> **DATA PROVIDED**
________________
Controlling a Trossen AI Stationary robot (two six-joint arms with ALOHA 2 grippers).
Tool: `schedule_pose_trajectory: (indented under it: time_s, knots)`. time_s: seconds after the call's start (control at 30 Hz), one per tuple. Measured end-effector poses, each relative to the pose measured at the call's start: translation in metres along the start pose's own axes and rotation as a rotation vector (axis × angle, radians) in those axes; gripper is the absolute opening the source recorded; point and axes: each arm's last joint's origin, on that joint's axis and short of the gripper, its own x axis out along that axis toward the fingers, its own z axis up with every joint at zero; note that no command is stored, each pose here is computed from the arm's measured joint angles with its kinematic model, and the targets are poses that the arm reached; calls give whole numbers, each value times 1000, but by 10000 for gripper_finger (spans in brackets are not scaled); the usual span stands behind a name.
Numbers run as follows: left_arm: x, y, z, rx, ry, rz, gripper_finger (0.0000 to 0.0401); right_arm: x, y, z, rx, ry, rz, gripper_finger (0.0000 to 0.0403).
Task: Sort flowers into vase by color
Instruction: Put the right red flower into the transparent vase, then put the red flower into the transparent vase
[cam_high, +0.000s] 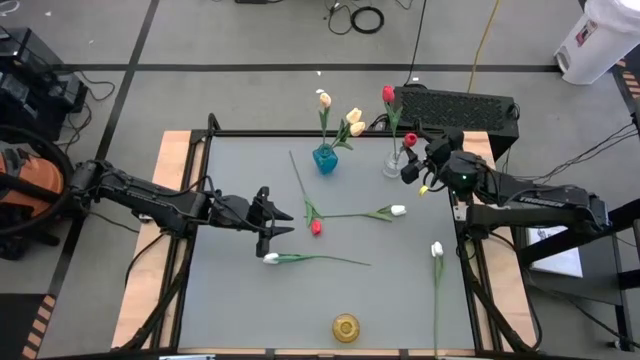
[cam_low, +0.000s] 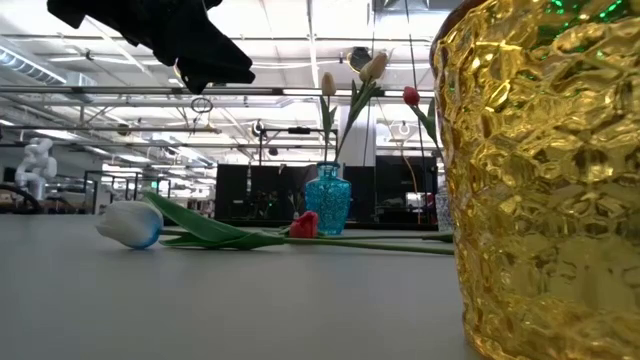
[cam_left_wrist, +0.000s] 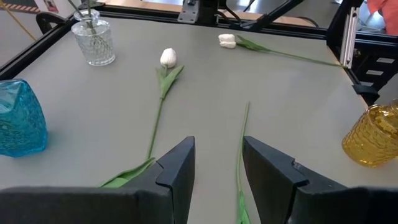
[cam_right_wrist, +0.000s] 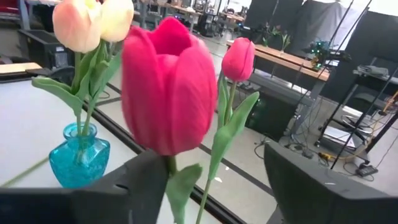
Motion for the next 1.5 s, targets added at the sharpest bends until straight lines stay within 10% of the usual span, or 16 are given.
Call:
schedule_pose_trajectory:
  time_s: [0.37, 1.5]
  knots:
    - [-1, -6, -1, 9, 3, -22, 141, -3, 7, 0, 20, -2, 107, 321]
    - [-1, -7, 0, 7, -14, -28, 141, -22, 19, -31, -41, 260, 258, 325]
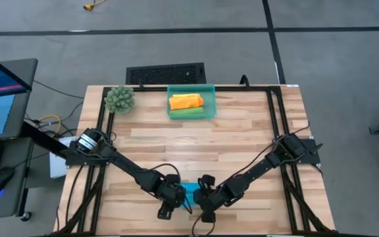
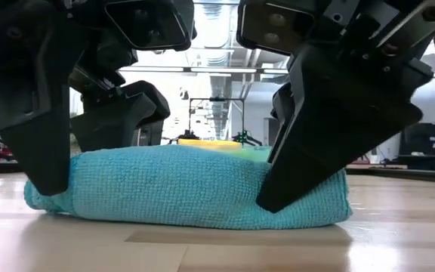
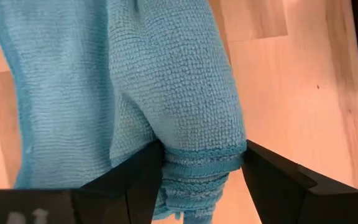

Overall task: Roll microfiber towels into tight, uniform cylinder then place into a basket
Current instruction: Roll the blue towel

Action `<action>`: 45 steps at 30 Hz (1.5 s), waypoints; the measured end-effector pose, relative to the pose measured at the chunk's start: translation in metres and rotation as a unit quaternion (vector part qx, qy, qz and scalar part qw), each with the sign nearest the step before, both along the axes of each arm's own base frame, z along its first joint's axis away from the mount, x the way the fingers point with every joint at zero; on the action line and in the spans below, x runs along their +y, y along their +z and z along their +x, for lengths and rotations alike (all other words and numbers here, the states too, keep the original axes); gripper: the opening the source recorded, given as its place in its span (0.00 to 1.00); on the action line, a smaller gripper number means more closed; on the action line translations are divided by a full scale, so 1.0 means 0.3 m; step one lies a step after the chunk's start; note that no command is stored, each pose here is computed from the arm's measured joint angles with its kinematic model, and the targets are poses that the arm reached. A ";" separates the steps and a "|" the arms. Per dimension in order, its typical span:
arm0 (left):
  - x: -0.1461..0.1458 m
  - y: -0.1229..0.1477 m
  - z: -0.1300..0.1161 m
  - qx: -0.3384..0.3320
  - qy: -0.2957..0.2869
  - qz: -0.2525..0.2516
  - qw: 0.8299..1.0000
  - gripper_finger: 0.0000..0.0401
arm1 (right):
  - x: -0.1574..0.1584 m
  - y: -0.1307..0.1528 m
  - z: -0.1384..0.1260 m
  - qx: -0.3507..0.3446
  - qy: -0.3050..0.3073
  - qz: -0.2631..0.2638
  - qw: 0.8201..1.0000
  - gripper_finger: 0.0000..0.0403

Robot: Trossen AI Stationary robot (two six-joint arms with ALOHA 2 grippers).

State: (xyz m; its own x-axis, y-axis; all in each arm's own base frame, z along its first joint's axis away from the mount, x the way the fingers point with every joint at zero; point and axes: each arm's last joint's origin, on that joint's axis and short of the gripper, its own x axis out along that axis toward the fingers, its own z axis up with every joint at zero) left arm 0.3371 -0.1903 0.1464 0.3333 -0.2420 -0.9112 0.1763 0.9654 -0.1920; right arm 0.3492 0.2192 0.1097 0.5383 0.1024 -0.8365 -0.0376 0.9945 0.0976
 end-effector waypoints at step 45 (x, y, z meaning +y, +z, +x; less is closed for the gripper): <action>-0.149 0.009 -0.109 -0.095 -0.079 0.187 0.975 0.52 | -0.061 0.021 0.088 0.046 -0.116 0.261 0.957 0.09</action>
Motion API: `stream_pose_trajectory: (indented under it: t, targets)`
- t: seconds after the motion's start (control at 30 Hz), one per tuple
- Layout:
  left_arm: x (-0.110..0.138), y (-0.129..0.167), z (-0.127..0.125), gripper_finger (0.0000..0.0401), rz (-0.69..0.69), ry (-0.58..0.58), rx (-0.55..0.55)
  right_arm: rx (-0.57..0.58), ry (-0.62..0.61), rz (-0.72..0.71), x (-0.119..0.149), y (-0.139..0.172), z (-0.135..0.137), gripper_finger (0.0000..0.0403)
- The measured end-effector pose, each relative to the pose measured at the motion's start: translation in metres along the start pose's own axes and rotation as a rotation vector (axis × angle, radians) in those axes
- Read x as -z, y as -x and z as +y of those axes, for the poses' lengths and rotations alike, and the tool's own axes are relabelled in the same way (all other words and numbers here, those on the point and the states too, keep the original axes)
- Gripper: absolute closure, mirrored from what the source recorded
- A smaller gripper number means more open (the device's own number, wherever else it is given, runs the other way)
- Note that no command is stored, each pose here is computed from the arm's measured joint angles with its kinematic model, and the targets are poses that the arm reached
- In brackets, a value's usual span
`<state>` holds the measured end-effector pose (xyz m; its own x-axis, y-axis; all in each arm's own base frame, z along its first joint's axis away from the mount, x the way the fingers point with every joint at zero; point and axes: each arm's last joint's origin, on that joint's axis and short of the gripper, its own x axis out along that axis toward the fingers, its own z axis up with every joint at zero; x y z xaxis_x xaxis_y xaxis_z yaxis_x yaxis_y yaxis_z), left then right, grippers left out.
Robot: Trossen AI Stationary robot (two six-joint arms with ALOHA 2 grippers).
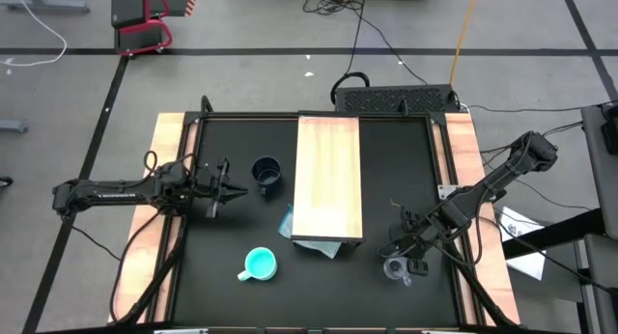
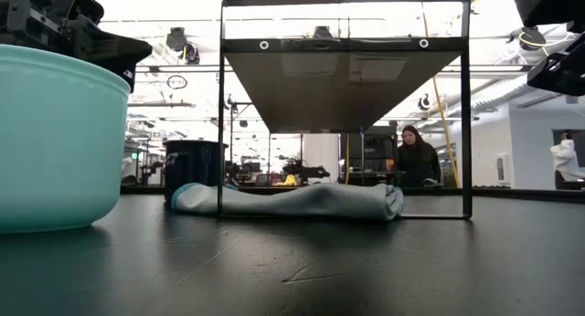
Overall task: Stack small to large cups/mugs on shelf
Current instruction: Put the transparent mug on the shelf
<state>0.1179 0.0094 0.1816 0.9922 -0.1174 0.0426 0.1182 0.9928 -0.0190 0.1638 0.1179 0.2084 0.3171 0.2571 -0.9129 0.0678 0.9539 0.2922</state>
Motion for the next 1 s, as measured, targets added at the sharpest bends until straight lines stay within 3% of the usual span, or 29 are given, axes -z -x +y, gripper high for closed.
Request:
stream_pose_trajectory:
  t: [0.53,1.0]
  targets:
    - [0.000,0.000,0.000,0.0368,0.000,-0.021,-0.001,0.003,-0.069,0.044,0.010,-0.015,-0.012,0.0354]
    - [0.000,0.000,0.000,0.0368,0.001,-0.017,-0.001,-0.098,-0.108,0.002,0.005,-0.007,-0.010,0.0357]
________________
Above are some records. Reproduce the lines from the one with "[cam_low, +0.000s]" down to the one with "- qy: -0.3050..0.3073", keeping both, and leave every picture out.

[cam_low, +0.000s] 
[cam_left_wrist, +0.000s] 
[cam_right_wrist, +0.000s] 
Motion for the next 1.5 s, targets added at the sharpest bends until straight lines stay within 10% of the usual span, or 16 are given.
Call:
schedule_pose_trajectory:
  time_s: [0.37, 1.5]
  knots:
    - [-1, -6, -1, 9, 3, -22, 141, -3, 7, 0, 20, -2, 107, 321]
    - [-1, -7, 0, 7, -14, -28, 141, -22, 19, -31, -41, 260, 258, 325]

Overall task: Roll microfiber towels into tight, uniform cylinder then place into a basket
Current instruction: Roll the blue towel

Action `<action>`: 45 steps at 30 Hz (1.5 s), waypoints; the measured end-effector pose, relative to the pose measured at the chunk's start: translation in metres and rotation as a unit quaternion (vector part qx, qy, qz and scalar part qw), each with the sign nearest the step before, both along the axes of each arm's own base frame, z along its first joint's axis away from the mount, x the way the fingers point with every joint at zero; on the action line and in the spans below, x runs along their +y, y along their +z and z along their +x, for lengths and rotations alike (all other words and numbers here, the states too, keep the original axes); gripper: the opening the source recorded, given as its place in its span (0.00 to 1.00); on the action line, a smaller gripper number means more closed; on the action line translations are divided by a full scale, so 1.0 means 0.3 m; step one lies a step after the chunk's start; note that no command is stored, each pose here is computed from the arm's measured joint angles with its kinematic model, and the targets are poses that the arm reached. A ";" separates the steps and a "|" the arms. Per dimension in order, its typical span:
arm0 (left):
  - x: -0.1461..0.1458 m
  - y: -0.1229..0.1477 m
  - z: -0.1300..0.1161 m
  - qx: -0.3384..0.3320
  - qy: -0.2957..0.2869
  - qz: -0.2525..0.2516
  - qw: 0.8299..1.0000
  - gripper_finger: 0.0000..0.0401
arm1 (right):
  - x: -0.1574..0.1584 m
  - y: -0.1307..0.1528 m
  - z: -0.1384..0.1260 m
  - qx: -0.3507..0.3446
  - qy: -0.3050..0.3073

Nothing else remains to be done for this exercise.